A database maintenance plan is CRITICAL for best performance (especially for databases that are prone to some of the problems corrected by these maintenance tasks (yes, you can read SHAREPOINT into that statement). Sharepoint uses GUIDs as PRIMARY KEYs (read this post to hear more about the side effects of this choice) and as a result, as clustering keys. This means that many Sharepoint tables are prone to [potentially a MASSIVE amount of] fragmentation.
You absolutely need to have a maintenance plan. But, what should it be?
My absolute preference is to NOT use the Database Maintenance Plan Wizard UNLESS you really know what you’re doing. It just doesn’t give enough prescriptive advice. And, if you just select the defaults, you will end up with an inoptimal maintenance plan.
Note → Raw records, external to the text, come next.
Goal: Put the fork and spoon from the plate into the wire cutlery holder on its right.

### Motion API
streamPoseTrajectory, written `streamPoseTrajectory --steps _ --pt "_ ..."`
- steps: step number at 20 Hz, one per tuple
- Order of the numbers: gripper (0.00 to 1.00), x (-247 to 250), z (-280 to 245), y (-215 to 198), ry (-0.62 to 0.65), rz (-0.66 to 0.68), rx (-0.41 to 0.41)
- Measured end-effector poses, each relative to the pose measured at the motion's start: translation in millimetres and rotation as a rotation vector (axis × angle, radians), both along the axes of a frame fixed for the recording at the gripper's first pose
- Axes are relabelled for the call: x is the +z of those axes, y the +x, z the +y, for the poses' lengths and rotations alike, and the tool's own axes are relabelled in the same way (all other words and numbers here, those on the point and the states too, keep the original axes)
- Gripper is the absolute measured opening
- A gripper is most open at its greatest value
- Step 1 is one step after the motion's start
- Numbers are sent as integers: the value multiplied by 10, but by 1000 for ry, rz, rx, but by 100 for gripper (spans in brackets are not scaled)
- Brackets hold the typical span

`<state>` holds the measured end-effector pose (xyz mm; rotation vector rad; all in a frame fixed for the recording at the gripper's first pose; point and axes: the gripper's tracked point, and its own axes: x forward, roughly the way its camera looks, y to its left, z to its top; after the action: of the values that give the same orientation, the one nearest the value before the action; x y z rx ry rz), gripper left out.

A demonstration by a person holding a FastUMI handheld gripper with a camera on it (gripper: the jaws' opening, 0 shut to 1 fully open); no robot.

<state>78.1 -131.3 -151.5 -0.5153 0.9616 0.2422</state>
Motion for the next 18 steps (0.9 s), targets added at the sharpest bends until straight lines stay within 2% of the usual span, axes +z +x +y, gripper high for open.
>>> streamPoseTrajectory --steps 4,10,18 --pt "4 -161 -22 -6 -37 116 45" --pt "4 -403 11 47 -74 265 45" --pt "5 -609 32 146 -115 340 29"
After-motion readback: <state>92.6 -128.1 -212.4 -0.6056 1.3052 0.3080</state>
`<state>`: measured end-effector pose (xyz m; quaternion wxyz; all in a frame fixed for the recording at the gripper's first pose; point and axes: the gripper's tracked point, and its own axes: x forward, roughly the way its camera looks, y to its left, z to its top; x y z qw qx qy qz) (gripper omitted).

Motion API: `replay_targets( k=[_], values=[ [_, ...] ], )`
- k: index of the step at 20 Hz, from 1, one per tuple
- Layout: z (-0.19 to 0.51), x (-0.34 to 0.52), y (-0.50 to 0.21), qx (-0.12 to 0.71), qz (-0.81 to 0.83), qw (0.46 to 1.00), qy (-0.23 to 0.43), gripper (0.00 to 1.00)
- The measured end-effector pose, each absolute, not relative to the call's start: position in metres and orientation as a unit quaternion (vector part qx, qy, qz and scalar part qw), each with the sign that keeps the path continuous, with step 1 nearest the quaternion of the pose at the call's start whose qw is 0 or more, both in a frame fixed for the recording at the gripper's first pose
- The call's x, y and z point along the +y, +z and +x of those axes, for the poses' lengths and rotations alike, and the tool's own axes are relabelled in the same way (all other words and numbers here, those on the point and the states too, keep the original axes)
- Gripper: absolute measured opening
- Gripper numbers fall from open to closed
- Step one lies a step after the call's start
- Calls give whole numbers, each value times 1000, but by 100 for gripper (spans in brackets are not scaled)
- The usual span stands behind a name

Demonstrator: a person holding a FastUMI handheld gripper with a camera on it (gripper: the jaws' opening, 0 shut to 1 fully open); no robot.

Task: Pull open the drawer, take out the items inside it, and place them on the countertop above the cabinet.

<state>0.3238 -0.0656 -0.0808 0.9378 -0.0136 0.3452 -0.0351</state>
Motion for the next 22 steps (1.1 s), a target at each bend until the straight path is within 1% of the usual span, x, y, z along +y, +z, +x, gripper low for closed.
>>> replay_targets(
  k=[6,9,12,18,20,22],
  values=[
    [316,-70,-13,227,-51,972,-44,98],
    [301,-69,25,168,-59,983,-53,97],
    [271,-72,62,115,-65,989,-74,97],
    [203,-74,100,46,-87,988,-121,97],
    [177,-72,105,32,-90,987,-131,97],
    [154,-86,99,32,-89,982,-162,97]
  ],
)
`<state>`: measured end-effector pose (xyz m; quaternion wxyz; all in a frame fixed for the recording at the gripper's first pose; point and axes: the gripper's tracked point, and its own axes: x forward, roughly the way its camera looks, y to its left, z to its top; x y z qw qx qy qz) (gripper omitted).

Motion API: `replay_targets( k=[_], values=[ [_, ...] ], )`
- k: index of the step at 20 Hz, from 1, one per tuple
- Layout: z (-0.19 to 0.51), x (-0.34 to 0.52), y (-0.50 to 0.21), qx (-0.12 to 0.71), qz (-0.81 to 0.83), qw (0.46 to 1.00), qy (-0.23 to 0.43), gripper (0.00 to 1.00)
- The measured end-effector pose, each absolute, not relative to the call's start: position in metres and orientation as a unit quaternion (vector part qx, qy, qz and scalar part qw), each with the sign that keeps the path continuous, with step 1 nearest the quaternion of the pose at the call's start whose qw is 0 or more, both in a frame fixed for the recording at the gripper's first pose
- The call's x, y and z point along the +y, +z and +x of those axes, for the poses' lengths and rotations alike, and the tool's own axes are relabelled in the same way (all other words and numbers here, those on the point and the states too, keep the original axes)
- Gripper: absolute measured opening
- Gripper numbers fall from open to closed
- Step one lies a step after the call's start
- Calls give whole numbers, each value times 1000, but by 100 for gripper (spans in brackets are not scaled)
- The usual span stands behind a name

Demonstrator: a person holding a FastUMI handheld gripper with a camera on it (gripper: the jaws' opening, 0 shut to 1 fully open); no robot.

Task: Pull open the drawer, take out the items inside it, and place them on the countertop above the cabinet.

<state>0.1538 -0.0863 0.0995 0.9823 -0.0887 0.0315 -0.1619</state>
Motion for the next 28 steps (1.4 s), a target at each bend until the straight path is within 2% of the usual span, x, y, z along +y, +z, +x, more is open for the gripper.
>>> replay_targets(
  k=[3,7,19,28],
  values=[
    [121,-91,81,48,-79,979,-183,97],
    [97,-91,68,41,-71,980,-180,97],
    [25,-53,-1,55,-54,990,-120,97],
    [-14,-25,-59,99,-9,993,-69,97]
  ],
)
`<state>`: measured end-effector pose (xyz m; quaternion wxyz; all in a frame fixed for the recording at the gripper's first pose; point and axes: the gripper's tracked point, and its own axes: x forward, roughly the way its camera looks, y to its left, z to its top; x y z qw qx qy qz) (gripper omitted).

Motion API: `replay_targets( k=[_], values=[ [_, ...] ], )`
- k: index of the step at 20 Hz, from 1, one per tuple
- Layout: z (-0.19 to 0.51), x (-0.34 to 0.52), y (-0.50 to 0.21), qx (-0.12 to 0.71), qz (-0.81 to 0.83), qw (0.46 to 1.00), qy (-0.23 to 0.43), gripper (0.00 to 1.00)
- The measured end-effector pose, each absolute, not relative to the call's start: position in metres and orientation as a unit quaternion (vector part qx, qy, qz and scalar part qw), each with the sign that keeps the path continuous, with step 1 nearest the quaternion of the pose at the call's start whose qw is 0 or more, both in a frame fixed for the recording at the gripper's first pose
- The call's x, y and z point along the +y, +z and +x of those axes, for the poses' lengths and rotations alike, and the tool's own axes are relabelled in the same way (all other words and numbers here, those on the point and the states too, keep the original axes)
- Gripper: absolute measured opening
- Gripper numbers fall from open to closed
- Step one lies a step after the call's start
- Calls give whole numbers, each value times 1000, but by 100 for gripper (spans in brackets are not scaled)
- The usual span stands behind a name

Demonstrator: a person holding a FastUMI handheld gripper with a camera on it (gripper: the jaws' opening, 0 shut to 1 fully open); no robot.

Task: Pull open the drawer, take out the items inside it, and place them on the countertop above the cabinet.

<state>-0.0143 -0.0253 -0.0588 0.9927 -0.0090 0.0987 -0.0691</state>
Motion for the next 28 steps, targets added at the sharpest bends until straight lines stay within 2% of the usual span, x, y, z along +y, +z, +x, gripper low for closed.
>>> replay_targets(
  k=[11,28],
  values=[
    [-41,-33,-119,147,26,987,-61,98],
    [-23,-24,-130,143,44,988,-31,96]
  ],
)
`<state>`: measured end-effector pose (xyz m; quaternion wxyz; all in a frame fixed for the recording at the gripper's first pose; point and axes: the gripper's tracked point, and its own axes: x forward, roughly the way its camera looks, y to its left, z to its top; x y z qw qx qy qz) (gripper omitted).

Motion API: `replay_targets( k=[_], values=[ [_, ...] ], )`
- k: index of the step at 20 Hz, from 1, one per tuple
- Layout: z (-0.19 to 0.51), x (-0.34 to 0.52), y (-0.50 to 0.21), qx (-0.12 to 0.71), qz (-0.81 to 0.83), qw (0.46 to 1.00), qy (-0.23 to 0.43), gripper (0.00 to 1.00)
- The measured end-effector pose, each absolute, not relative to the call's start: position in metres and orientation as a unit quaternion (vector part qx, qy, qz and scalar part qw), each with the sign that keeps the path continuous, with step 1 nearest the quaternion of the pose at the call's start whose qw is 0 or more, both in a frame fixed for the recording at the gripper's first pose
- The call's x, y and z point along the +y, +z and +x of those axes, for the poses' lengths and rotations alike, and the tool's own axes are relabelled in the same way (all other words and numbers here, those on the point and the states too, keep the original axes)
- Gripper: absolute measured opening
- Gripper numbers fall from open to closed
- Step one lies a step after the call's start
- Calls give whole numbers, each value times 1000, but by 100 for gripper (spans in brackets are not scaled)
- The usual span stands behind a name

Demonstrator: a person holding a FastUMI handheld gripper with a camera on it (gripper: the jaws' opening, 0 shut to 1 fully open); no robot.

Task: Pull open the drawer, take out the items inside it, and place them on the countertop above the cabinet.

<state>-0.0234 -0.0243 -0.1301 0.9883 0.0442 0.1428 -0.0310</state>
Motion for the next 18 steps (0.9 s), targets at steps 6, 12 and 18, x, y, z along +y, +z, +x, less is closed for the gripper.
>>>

A better approach would be to create your own maintenance plan. If you write the code yourself (or leverage one of the custom ones that are already out on the web) then you can strategically target ONLY the objects that have the warning signs and/or are out of date and you can set when to rebuild vs. when to reorganize (generally people rebuild if a table has more than 30% fragentation and they reorganize when it's less than 30%). Fragmentation is something that can be detected programmatically using the DMV: dm_db_index_physical_stats (in SQL 2005/2008) or by using DBCC SHOWCONTIG (in SQL 7.0/2000). Here are a few places to go to see the more flexible and programmatic way of rebuilding/reorganizing indexes:
Smart Indexing Part II – Conditional Rebuilding a blog post (with conditional index rebuild code) from SQLMCA Bob Duffy (a good friend who is located in Dublin, Ireland and whose wife (Carmel) just had a baby last week – congrats again Bob!! You guys are seriously outnumbered now!!!) here: http://blogs.msdn.com/boduff/archive/2007/06/08/smart-indexing-part-ii-conditional-rebuilding.aspx
Custom Index Defrag / Rebuild Procedures - a blog post with some posted code as well. http://www.sqlstuff.info/post/2008/03/Custom-Index-Defrag–Rebuild-Procedures.aspx
Rebuild and Reorganize Indexes in SQL 2005 – an article (with conditional index rebuild code) from SQL Server Central here: http://www.sqlservercentral.com/scripts/31857/ (NOTE: You will need to become a subscriber to get to this article.)
Rebuild Only the Indexes that Need Help - an article by Andrew Kelly (SQL MVP) on SQL Server Magazine here: http://www.sqlmag.com/articles/index.cfm?articleid=99019&pg=1 (NOTE: You will need to become a suscriber to get to the full text of the article.)
Or, build your own! Check out the BOL topic for the sys.dm_db_index_physical_stats for SQL 2005 here: http://msdn.microsoft.com/en-us/library/ms188917(SQL.90).aspx, Example D has sample code to help you get started! For SQL 2008 it’s here: http://msdn.microsoft.com/en-us/library/ms188917.aspx. It’s still Example D for the sample code to leverage. J
The most important thing I can tell you is that a SMALL amount of time getting familiar with what’s really happening in SQL as well as WHY it’s happening to you WILL BE A LOT MORE PRODUCTIVE then just slamming in a maintenance plan that solves some problems but probably creates others.
Hope this helps!